This article is for general information onlyand does not constitute legal advice; you should only act or refrain from acting after receiving full professional advice on the facts of your particular case.

Collecting service charges is extremely important in the running of a property. Service charges need to be collected to pay for repairs, insurance and running expenses etc. However, this is not a straight-forward area. Below are some key points for landlords to consider:-

1 – Terms of the lease

The service charges that a landlord can recover are governed by the lease. The landlord cannot legally obtain other costs from the tenants. Therefore, it is important for the terms of the lease to be carefully considered before costs are incurred.

The provisions regarding payment and the landlord’s information obligations will be set out in the lease. It may be the case for instance that the landlord must provide an estimate/budget before any charges can be demanded. If that is the case it will be necessary for the landlord to allow sufficient time and arrange for the preparation of the necessary budget.

2 – Reserve fund

This is linked to the above. However, we often get asked specifically whether a landlord can build up a reserve/sinking fund.
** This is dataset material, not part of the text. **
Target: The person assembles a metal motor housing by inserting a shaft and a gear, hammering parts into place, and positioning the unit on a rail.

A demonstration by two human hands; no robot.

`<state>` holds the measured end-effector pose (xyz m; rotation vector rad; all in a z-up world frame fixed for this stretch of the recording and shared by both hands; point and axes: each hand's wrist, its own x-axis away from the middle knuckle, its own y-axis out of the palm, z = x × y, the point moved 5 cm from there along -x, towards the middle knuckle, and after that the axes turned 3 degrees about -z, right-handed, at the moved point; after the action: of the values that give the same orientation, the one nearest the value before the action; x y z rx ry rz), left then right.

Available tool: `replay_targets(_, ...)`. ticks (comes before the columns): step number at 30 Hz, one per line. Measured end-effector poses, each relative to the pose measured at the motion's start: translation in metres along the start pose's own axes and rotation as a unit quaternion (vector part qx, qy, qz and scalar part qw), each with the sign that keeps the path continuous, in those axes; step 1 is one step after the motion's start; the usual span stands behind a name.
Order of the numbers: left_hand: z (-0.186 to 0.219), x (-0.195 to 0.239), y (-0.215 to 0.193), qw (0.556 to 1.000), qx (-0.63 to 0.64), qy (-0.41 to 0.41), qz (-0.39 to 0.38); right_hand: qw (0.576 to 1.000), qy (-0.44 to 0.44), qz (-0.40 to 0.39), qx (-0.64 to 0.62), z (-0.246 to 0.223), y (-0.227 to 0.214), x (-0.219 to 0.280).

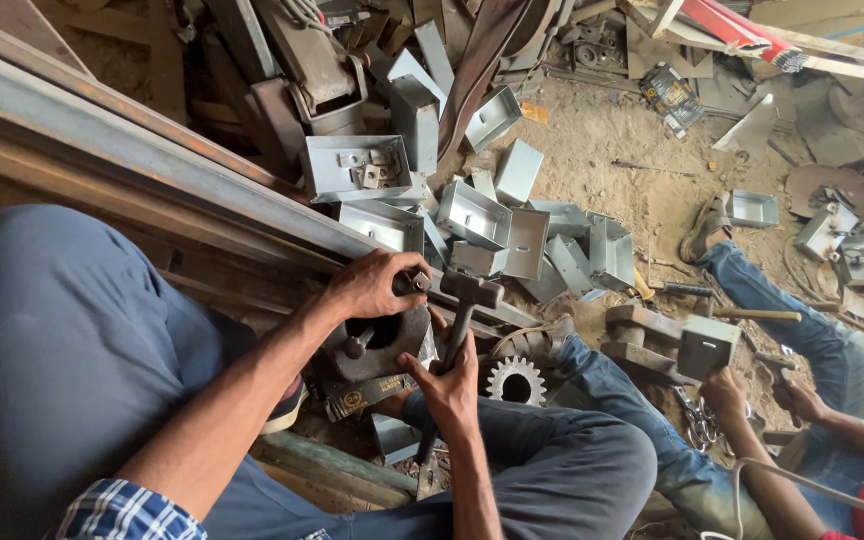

The lease will govern whether a reserve fund can be collected; the landlord can only collect charges to pay into such a fund if expressly authorised by the lease. If the lease permits a sinking fund, it is highly advisable to collect an additional sum as part of the service charge demand to avoid having to levy large charges on tenants at any one time.

3 – Summary of right and obligations

For a demand for service charges to be valid it must, by law, be accompanied by a notice in a prescribed form setting out the tenant’s rights.

Tenants are able to inspect documents and accounts relating to service charge demands or final accounts if they make a request in writing within 6 months of receiving a demand.

4 – Acting promptly

It is important to promptly demand service charges. Failure to do so can prejudice the landlord. As well as the lease potentially containing provisions about the timeframe for collection of charges, there is legislation which means that a landlord can only recover monies from the tenant if they send a demand for payment within 18 months of a cost being incurred or notify the tenant in writing within the same 18 month period that a cost has been incurred, the amount of that cost, and that they will be required to pay that cost as a service charge at a later date.

Following the end of a service charge year the lease may also require that the accounts are audited to ascertain the totals spent over that year and check if the amounts collected from the tenants is sufficient to cover the total expenditure.

5 – Consultation procedures

Where charges are over £250 or there is a long-term agreement (over 12 months) it is necessary for landlords to follow a multi-stage consultation process. Failure to do so may well mean that the landlord is unable to recover monies from the tenants. It is advisable to seek advice before starting the procedure to ensure you comply with each stage correctly and prevent tenants from challenging future demands.

6 – Reasonableness

Service charges must be reasonable and it is open to tenants to challenge their reasonableness at tribunal. The landlord should keep an eye on the reasonableness of the charges; it is prudent for landlords to sporadically review and compare charges against the market. Landlords should be especially careful to consider the level of any management fees and commissions.